━━━━━ Stored data ━━━━━

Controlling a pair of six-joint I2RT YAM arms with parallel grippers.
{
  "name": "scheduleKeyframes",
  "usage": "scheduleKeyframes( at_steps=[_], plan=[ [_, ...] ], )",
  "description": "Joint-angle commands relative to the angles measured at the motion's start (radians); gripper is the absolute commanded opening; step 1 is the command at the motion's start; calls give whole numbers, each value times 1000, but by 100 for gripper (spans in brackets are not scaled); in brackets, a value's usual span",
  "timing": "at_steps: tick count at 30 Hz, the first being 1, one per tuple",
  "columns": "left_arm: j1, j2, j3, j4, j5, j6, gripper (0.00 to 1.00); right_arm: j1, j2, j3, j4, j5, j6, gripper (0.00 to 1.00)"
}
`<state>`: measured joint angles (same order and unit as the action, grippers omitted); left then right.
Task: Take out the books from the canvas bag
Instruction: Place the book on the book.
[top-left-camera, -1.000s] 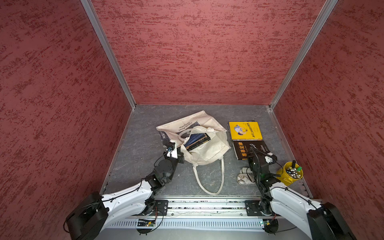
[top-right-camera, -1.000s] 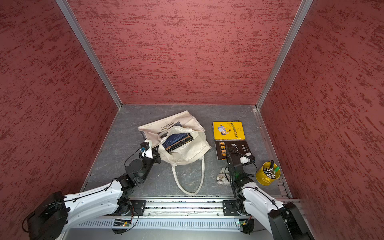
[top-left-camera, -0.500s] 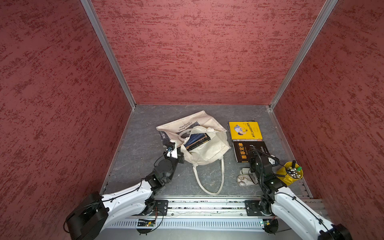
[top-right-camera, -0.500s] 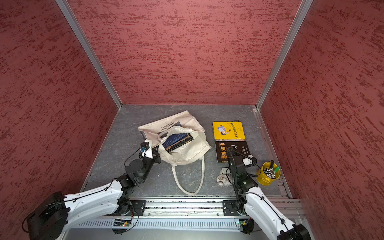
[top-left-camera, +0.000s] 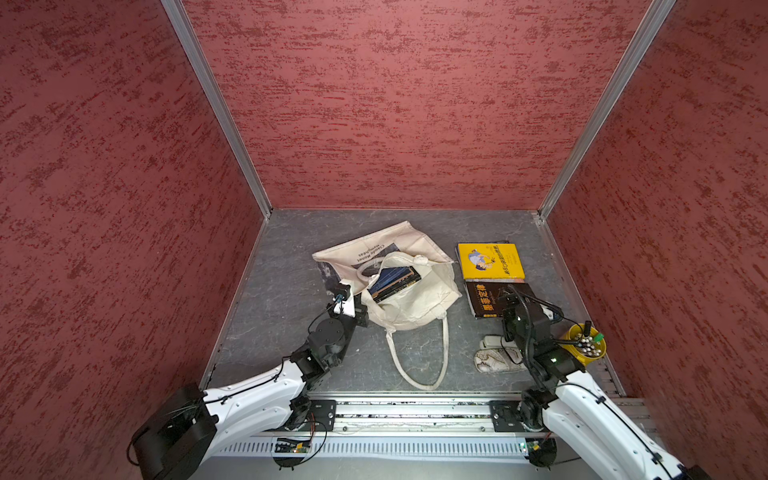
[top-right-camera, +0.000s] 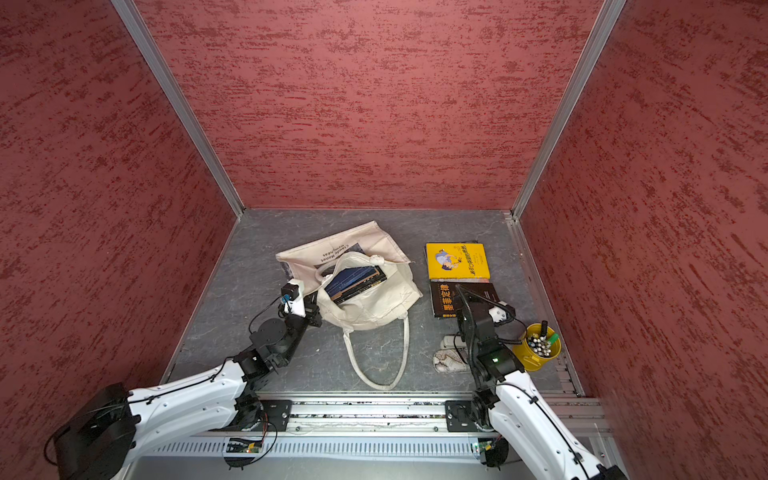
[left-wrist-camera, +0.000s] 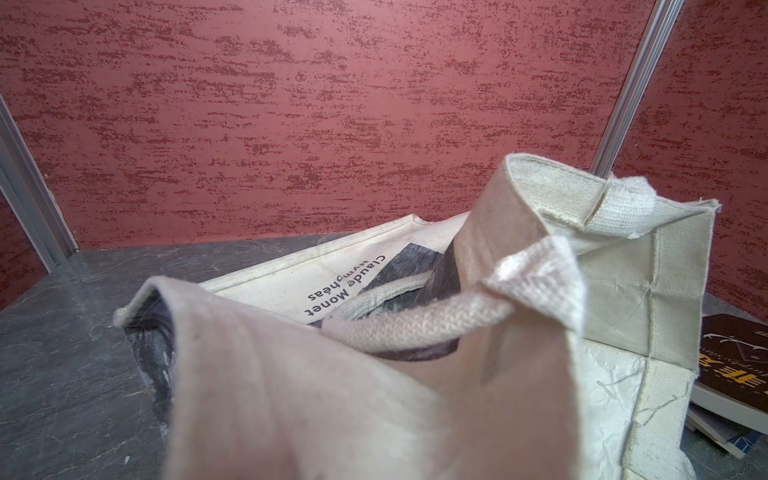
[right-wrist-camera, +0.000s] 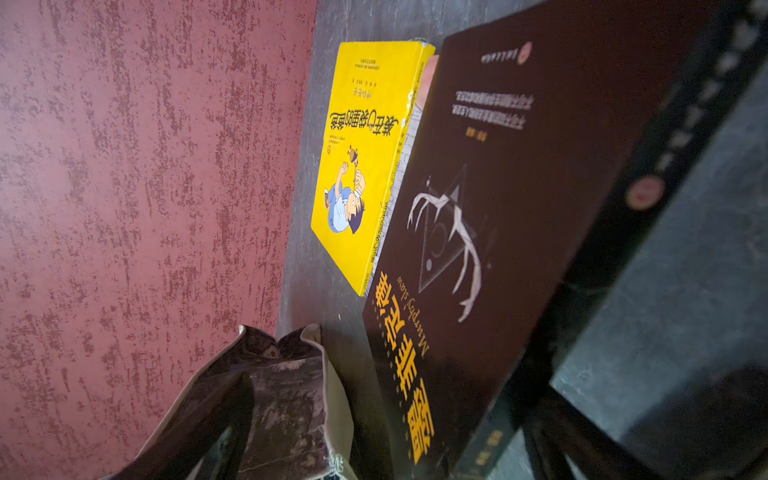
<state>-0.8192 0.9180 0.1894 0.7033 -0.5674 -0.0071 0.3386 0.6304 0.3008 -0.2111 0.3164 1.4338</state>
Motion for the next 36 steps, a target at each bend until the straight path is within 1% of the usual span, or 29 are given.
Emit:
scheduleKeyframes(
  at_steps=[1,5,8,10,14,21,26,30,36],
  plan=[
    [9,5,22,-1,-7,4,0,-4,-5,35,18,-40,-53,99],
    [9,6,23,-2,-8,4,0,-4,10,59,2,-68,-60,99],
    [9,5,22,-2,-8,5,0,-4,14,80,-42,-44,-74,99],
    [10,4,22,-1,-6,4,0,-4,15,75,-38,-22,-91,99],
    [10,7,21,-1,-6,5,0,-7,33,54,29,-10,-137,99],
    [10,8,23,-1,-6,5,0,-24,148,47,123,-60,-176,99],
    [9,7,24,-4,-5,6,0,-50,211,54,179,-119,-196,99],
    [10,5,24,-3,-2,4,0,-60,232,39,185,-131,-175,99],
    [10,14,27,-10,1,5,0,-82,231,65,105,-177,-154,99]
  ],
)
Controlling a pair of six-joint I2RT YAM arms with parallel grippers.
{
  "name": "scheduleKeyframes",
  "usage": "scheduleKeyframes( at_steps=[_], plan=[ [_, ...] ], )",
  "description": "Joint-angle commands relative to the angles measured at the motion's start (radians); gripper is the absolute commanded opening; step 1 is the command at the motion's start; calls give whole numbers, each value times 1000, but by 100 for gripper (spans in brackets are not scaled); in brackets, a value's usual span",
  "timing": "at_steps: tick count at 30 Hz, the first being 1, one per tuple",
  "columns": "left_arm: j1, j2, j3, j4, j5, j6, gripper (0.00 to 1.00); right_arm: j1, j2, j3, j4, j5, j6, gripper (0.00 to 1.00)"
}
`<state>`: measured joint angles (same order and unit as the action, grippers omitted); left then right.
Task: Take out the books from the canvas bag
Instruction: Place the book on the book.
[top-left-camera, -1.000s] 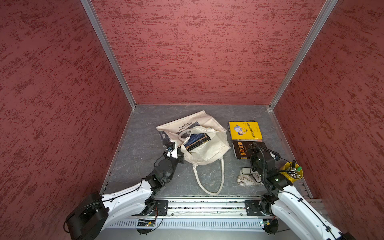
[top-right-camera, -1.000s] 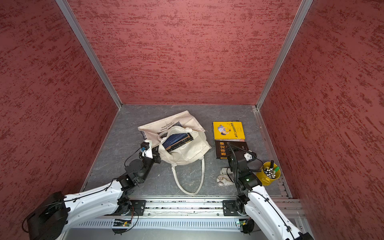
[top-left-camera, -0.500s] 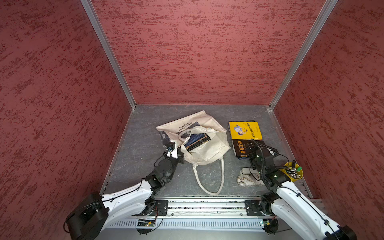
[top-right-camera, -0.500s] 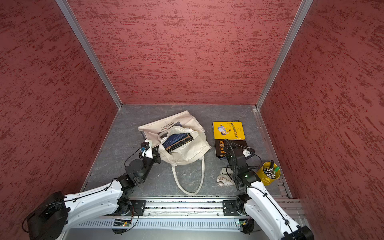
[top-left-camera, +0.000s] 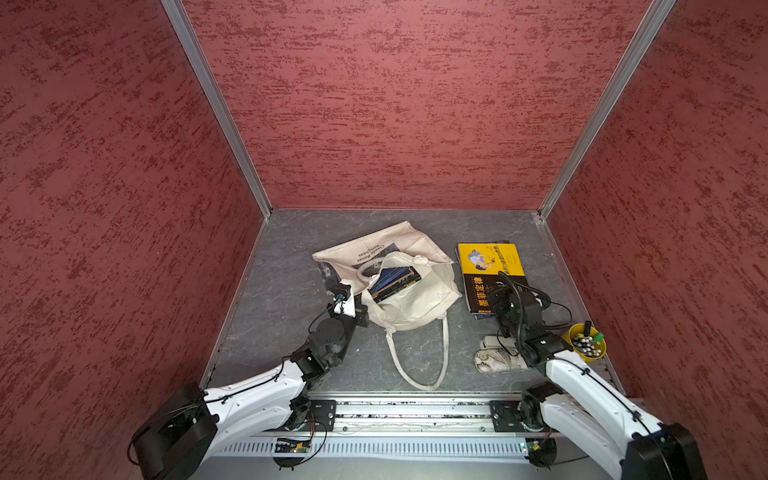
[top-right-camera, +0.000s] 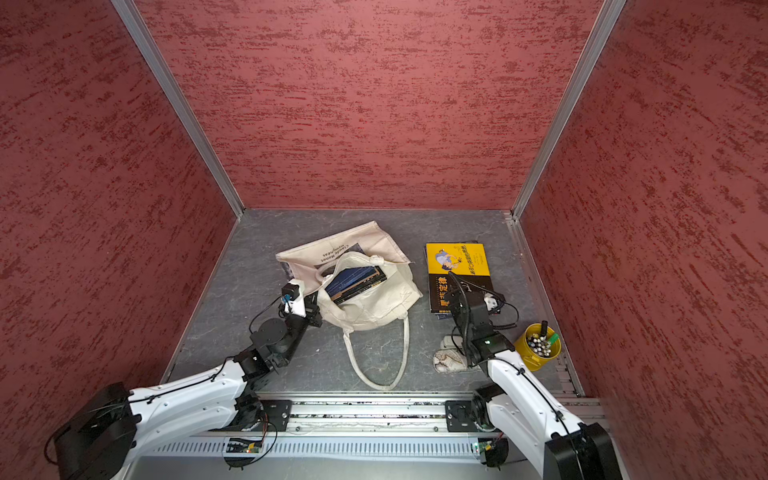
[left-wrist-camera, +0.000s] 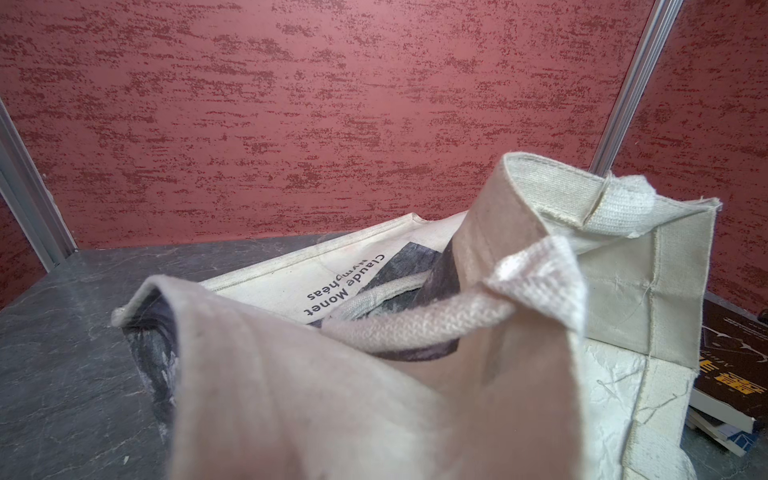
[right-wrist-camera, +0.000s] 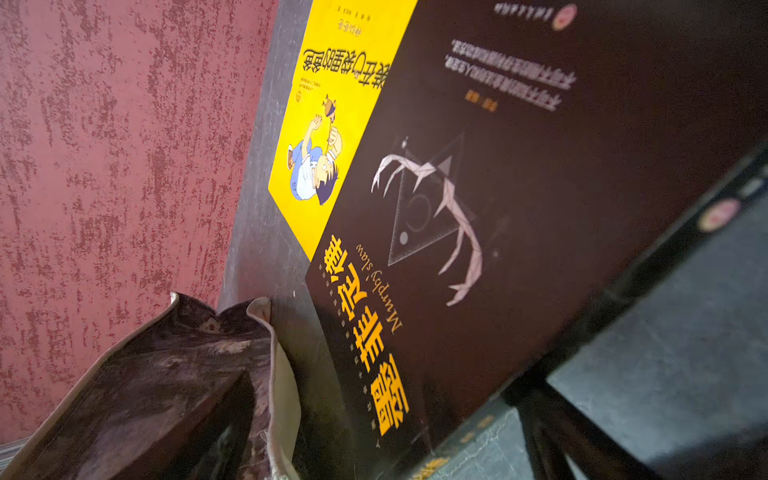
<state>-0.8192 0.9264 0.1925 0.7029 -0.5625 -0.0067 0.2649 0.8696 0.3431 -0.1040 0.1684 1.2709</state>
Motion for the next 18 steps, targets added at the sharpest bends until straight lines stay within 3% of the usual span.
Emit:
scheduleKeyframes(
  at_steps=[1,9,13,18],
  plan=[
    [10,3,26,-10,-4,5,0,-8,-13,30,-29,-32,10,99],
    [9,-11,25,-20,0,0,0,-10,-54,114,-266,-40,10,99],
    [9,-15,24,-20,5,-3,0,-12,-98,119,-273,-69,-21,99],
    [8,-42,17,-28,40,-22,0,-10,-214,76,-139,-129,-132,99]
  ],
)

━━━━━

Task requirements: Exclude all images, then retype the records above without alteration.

Answer box:
Controlling a pair of six-joint I2RT YAM arms with parallel grippers.
{
  "name": "scheduleKeyframes",
  "usage": "scheduleKeyframes( at_steps=[_], plan=[ [_, ...] ], )",
  "description": "Joint-angle commands relative to the angles measured at the motion's start (radians); gripper is the absolute commanded opening; step 1 is the command at the motion's start; calls give whole numbers, each value times 1000, but by 100 for gripper (spans in brackets are not scaled); in brackets, a value's usual span",
  "timing": "at_steps: tick count at 30 Hz, the first being 1, one per tuple",
  "columns": "left_arm: j1, j2, j3, j4, j5, j6, gripper (0.00 to 1.00); right_arm: j1, j2, j3, j4, j5, j6, gripper (0.00 to 1.00)"
}
`<state>`: measured joint angles (same order and unit as the action, grippers omitted); left then right.
Task: Take out the books from the canvas bag
Instruction: Place the book on the book.
[top-left-camera, -1.000s] 
[top-right-camera, -1.000s] 
[top-left-camera, -0.500s] 
[top-right-camera, -0.500s] 
[top-left-camera, +0.000s] 
[top-right-camera, +0.000s] 
[left-wrist-camera, +0.000s] 
[right-wrist-camera, +0.000s] 
<state>-0.8192 0.9180 0.1894 0.7033 -0.5674 -0.0071 0.3386 0.6304 0.3008 -0.2111 0.3164 1.4338</state>
Motion for the next 36 steps, a target at each bend until the straight path is within 1% of the usual span, or 29 are given.
Emit:
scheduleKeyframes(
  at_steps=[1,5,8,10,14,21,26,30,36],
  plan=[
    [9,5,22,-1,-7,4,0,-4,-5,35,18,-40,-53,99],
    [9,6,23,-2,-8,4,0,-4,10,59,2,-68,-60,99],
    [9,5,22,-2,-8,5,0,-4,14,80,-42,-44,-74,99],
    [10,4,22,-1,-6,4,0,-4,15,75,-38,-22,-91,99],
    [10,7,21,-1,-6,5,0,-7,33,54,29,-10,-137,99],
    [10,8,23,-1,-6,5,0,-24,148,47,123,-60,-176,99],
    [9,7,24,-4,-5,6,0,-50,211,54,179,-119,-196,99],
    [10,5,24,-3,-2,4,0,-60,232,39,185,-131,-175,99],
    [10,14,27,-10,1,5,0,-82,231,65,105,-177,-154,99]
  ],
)
Controlling a pair of six-joint I2RT YAM arms with parallel grippers.
{
  "name": "scheduleKeyframes",
  "usage": "scheduleKeyframes( at_steps=[_], plan=[ [_, ...] ], )",
  "description": "Joint-angle commands relative to the angles measured at the motion's start (radians); gripper is the absolute commanded opening; step 1 is the command at the motion's start; calls give whole numbers, each value times 1000, but by 100 for gripper (spans in brackets are not scaled); in brackets, a value's usual span",
  "timing": "at_steps: tick count at 30 Hz, the first being 1, one per tuple",
  "columns": "left_arm: j1, j2, j3, j4, j5, j6, gripper (0.00 to 1.00); right_arm: j1, j2, j3, j4, j5, j6, gripper (0.00 to 1.00)"
}
`<state>`: measured joint angles (same order and unit as the action, grippers omitted); left then right.
Task: Take out the books from the canvas bag
Instruction: Place the book on the book.
[top-left-camera, -1.000s] 
[top-right-camera, -1.000s] 
[top-left-camera, -0.500s] 
[top-right-camera, -0.500s] 
[top-left-camera, +0.000s] 
[top-right-camera, +0.000s] 
[left-wrist-camera, +0.000s] 
[right-wrist-camera, +0.000s] 
<state>-0.8192 0.9264 0.1925 0.7029 -0.5625 -0.0067 0.2649 0.8696 0.3431 -0.1040 0.1684 1.2709</state>
Motion for the next 18 steps, targets added at the sharpest bends until straight lines stay within 3% of the usual span.
Emit:
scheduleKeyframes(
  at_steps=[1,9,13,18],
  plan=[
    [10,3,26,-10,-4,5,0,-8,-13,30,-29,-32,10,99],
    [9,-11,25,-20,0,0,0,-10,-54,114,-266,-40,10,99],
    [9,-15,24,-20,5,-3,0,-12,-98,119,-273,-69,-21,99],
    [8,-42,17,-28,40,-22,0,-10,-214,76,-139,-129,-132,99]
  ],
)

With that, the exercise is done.